● **REQUIRED WORK**: Given the records underneath, please repeat exactly the lines from the line with "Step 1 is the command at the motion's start" through the line with "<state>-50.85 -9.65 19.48", passing over any picture.
__________
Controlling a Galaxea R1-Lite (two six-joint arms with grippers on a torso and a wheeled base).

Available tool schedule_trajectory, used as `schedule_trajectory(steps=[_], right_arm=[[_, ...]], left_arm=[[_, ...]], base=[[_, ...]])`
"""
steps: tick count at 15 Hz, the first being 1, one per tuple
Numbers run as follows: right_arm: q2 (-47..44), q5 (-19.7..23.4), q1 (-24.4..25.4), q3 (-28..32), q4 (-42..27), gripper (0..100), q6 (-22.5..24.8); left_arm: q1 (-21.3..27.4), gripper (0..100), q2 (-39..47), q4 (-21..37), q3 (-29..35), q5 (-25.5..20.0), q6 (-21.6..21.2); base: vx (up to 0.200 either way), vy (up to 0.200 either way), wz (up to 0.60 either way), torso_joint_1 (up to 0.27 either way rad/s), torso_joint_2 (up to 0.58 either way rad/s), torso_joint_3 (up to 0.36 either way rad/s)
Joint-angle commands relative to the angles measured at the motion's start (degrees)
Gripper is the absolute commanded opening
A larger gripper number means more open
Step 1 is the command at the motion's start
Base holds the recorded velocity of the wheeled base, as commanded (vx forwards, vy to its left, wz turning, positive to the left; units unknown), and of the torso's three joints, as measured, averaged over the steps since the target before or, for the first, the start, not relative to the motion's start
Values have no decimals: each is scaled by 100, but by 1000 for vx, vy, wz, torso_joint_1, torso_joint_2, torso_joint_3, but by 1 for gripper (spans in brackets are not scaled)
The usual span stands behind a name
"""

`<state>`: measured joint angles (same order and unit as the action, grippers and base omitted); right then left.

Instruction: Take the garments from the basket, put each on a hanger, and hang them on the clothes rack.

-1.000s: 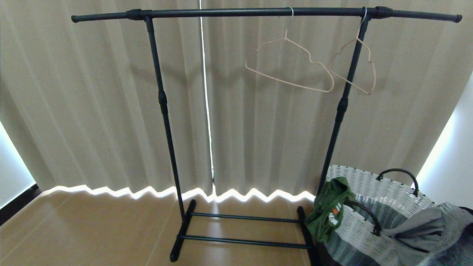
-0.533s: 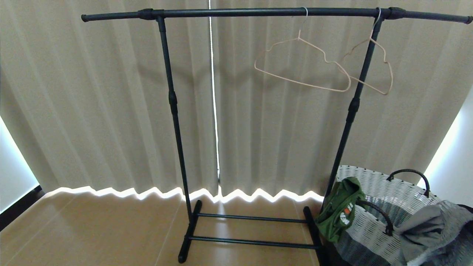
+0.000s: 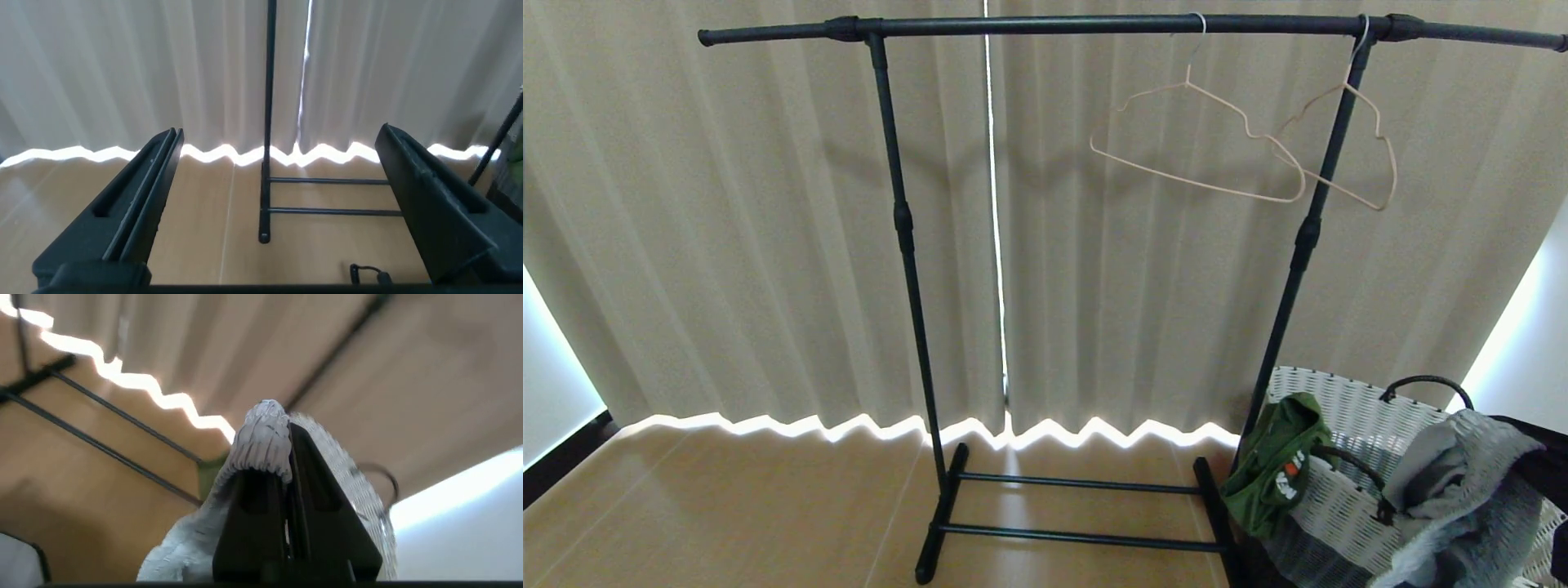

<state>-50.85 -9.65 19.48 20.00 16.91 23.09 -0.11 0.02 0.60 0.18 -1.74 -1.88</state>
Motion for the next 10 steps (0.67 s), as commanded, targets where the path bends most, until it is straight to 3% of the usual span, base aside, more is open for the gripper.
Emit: schedule_trajectory(steps=[1,4,7,8,10], right_arm=[[-408,-1,399,425,-3,0,-41],[-1112,-1,1128,1322,5,0,-384],[-1243,-10,1770,1963,-3,0,-806],[-1243,-10,1770,1963,-3,0,-806],[-1393,-10,1787,2464,-3,0,-815]], left_arm=[[2,100,-2,-16,61,-177,-85],[-33,100,630,-16,1054,-2278,-164],[-42,100,2371,-33,1994,-2383,-164],[-42,100,2371,-33,1994,-2383,-164],[160,100,4243,-446,2961,-2366,-261]], base=[[0,0,0,0,0,0],[0,0,0,0,0,0],[0,0,0,0,0,0],[0,0,0,0,0,0],[0,0,0,0,0,0]])
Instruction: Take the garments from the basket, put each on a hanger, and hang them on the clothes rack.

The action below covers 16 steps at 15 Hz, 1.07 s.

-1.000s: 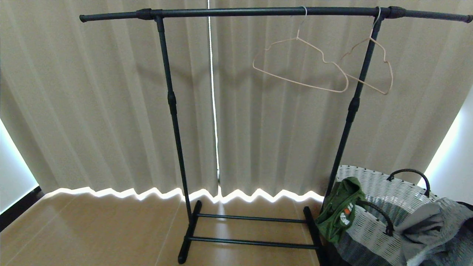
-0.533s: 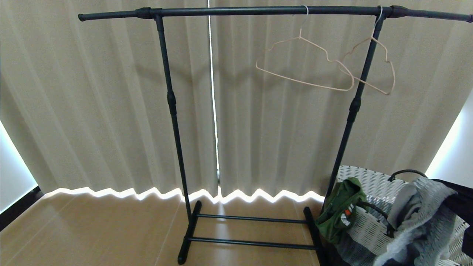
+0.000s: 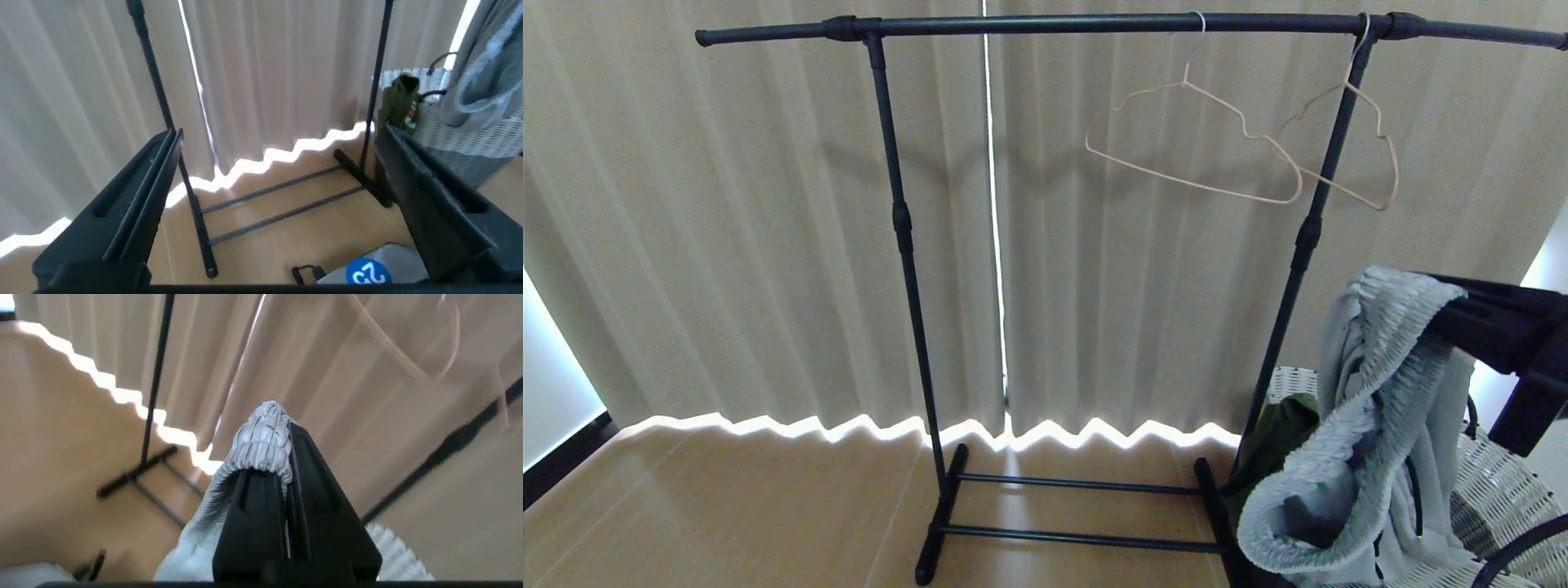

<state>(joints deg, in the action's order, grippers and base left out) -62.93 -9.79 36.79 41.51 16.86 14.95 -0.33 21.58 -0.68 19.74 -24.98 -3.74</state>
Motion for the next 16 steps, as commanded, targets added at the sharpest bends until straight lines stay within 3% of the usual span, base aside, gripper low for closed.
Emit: schedule_trajectory(steps=[1,3,4,5,8,11,13,15,16], right_arm=[[-211,12,65,411,2,0,0],[-264,12,144,613,10,0,-9],[-317,12,206,657,28,0,-9],[-378,30,232,718,54,0,-9],[-466,153,232,709,81,0,-36],[-475,285,250,657,72,0,-431],[-466,390,513,692,89,0,-510],[-440,399,636,701,89,0,-519],[-431,408,707,718,98,0,-519]], left_arm=[[314,100,2448,-512,1164,-25,-65],[859,100,3450,-1066,1463,292,5],[1307,100,3872,-1373,1480,687,93],[2213,100,4364,-1857,1419,1399,401],[3970,100,5533,-2700,1480,3016,954],[4647,100,6227,-3105,1498,3192,1016],[5359,100,6904,-3641,1551,3210,1490],[6009,100,7510,-4256,1542,3245,2264],[6185,100,7756,-4441,1551,3289,2413]], base=[[0,0,0,0,0,0],[0,0,0,0,0,0],[0,0,0,0,0,0],[0,0,0,0,0,0],[0,0,0,0,0,0],[0,0,0,0,0,0],[0,0,0,0,0,0],[0,0,0,0,0,0],[0,0,0,0,0,0]])
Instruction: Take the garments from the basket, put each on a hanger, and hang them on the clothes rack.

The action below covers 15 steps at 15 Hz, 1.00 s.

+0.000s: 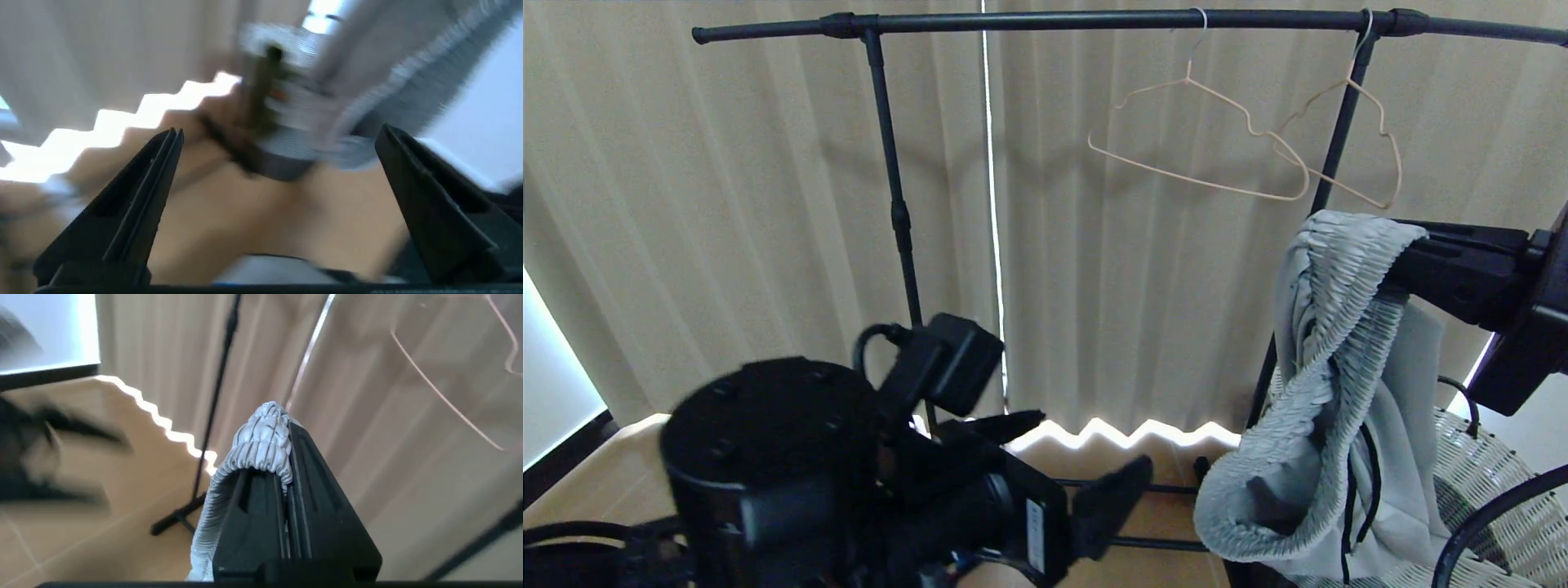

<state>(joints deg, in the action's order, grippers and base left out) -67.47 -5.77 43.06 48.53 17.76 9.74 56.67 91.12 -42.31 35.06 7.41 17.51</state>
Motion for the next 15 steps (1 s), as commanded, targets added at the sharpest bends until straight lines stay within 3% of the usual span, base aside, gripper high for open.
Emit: schedule_trajectory(steps=[1,5,8,14,15], right_arm=[[50,5,159,16,8,0,-7],[173,14,291,25,8,0,-280],[331,304,344,7,-1,0,-350],[402,339,344,-28,-1,0,-359],[402,339,344,-19,-1,0,-359]], left_arm=[[590,100,1039,-480,18,111,332],[661,100,1804,-1323,27,164,412],[626,100,2032,-1534,124,190,429],[503,100,2111,-1622,203,261,429],[503,0,2111,-1622,194,252,429]], base=[[0,0,0,0,0,0],[0,0,0,0,0,0],[0,0,0,0,0,0],[0,0,0,0,0,0],[0,0,0,0,0,0]])
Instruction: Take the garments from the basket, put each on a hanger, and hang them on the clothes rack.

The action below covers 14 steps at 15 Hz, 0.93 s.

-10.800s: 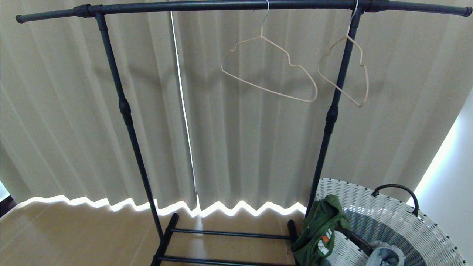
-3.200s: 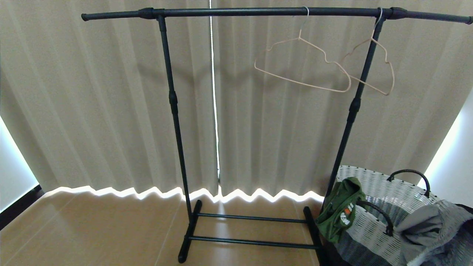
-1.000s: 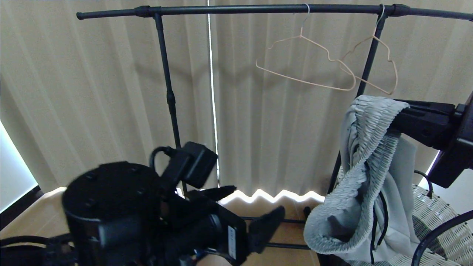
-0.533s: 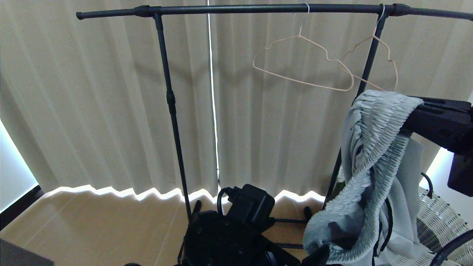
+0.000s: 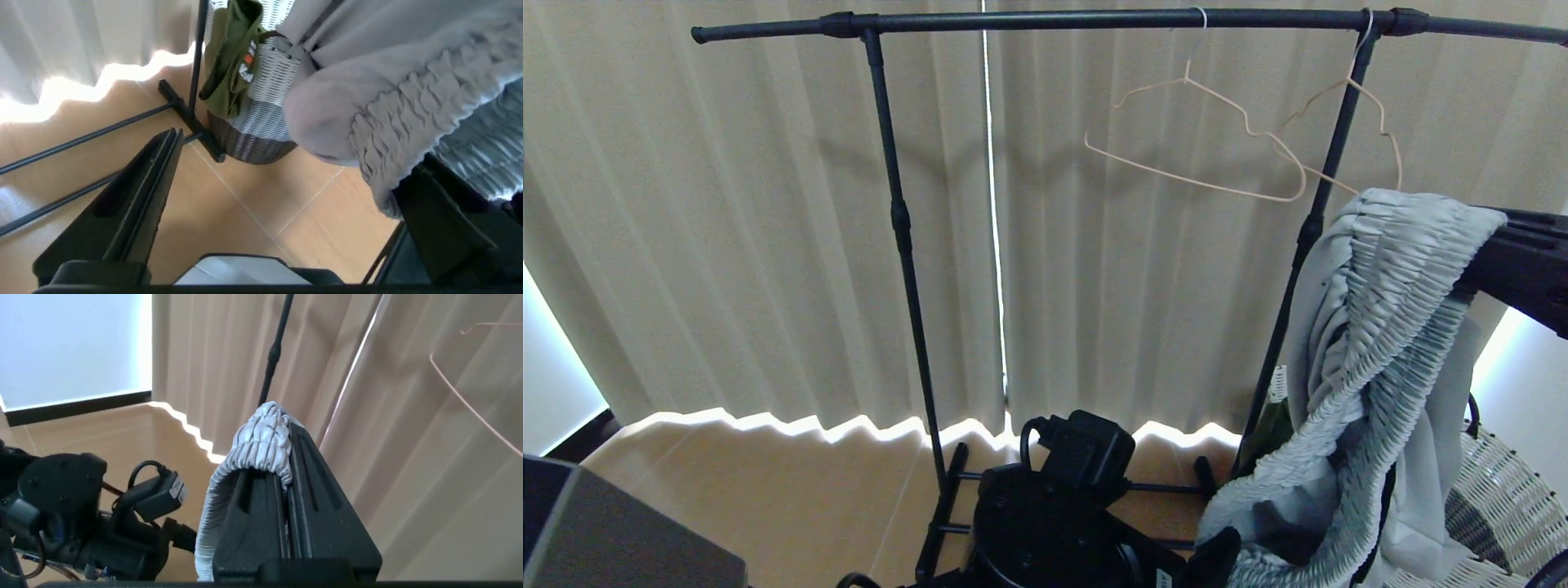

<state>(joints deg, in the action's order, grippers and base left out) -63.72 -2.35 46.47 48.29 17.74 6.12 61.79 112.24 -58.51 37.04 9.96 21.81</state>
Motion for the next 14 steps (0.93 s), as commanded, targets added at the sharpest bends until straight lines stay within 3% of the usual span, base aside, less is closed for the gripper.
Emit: schedule_trajectory(steps=[1,4,6,9,11,12,13,14], right_arm=[[35,-2,2,14,2,0,12],[35,-20,-33,5,-7,0,12],[-26,-20,-121,-12,-16,0,21],[-246,-28,-147,23,-7,0,21],[-536,-28,-173,23,2,0,21],[-545,-28,-182,32,2,0,30],[-782,-37,-209,181,90,0,47],[-817,-46,-209,199,142,0,56]], left_arm=[[-9,0,0,-11,5,6,-10],[52,0,-238,-424,-232,340,-54],[70,0,-747,-494,-592,560,-326],[-554,0,-1828,-248,-742,604,-950],[-941,0,-2839,1228,-267,595,-1214],[-950,0,-2865,1272,-249,595,-1214],[-1178,0,-3859,3197,586,568,-1214],[-1240,0,-4026,3566,761,568,-1214]], base=[[0,0,0,0,0,0],[0,0,0,0,0,0],[0,0,0,0,0,0],[0,0,0,0,0,0],[0,0,0,0,0,0],[0,0,0,0,0,0],[0,0,0,0,0,0],[0,0,0,0,0,0]])
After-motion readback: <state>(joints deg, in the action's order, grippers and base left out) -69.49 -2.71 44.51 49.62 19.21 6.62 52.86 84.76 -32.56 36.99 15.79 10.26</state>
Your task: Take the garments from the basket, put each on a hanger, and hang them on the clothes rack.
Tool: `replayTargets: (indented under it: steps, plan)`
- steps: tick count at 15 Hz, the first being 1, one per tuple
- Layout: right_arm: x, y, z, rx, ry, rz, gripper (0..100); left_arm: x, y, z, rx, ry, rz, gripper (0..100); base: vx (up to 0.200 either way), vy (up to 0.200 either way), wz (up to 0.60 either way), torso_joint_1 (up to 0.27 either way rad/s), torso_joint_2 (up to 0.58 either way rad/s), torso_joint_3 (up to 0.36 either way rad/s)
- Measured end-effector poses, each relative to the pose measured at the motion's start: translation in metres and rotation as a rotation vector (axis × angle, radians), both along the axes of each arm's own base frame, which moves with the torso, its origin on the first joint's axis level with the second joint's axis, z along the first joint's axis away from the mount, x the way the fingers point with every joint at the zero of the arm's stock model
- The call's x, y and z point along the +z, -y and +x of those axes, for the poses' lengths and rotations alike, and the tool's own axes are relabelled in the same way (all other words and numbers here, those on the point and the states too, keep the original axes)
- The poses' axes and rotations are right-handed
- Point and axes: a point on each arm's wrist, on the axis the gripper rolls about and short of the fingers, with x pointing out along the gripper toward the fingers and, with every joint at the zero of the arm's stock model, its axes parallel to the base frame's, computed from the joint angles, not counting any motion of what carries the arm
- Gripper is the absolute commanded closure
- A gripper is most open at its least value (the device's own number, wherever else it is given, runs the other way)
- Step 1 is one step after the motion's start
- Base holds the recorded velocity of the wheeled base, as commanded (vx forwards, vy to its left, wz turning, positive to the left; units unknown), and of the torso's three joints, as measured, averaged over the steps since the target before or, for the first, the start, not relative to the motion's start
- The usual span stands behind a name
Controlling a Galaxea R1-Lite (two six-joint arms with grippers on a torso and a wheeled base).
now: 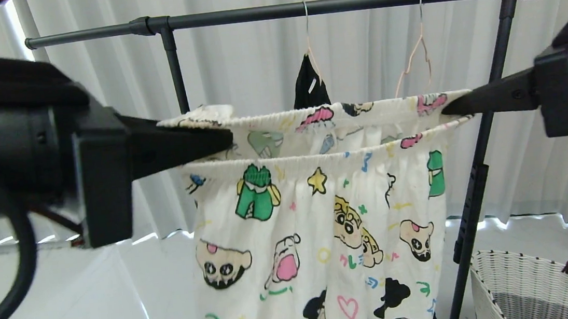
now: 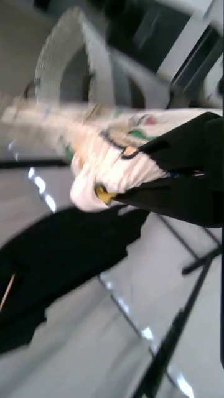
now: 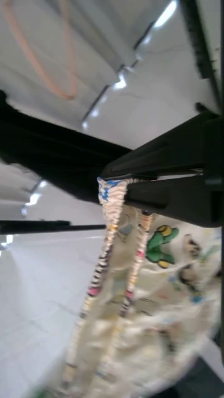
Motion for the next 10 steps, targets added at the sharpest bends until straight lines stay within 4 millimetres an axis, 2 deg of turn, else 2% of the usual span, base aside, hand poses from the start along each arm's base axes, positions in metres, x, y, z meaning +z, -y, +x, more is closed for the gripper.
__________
● **ANSWER FOR THIS EXERCISE**:
Step 1 is the command at the motion's start
Base holds the recorded velocity of the wheeled base, as commanded (vx forwards, vy to its left, wz turning, positive to the left; units unknown), and of the torso's three joints, as measured, averaged over the steps since the target before or, for the first, the start, not relative to the motion's start
Values have no decimals: each is scaled by 100, but by 1000 for vx, vy, wz, torso_joint_1, torso_joint_2, torso_joint_3, but by 1 for gripper (spans in brackets are not scaled)
The usual span stands behind a name
"""

`<state>`: measured joint angles (same order and unit as the action, grippers and base omitted); right then left.

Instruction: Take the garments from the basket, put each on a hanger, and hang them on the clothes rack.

-1.000s: 
-0.533s: 
+0.000s: 

<state>-50.85 -9.65 19.48 20.00 16.91 23.09 -0.11 0.02 0.60 0.18 -1.74 -1.88</state>

The output shown is complete.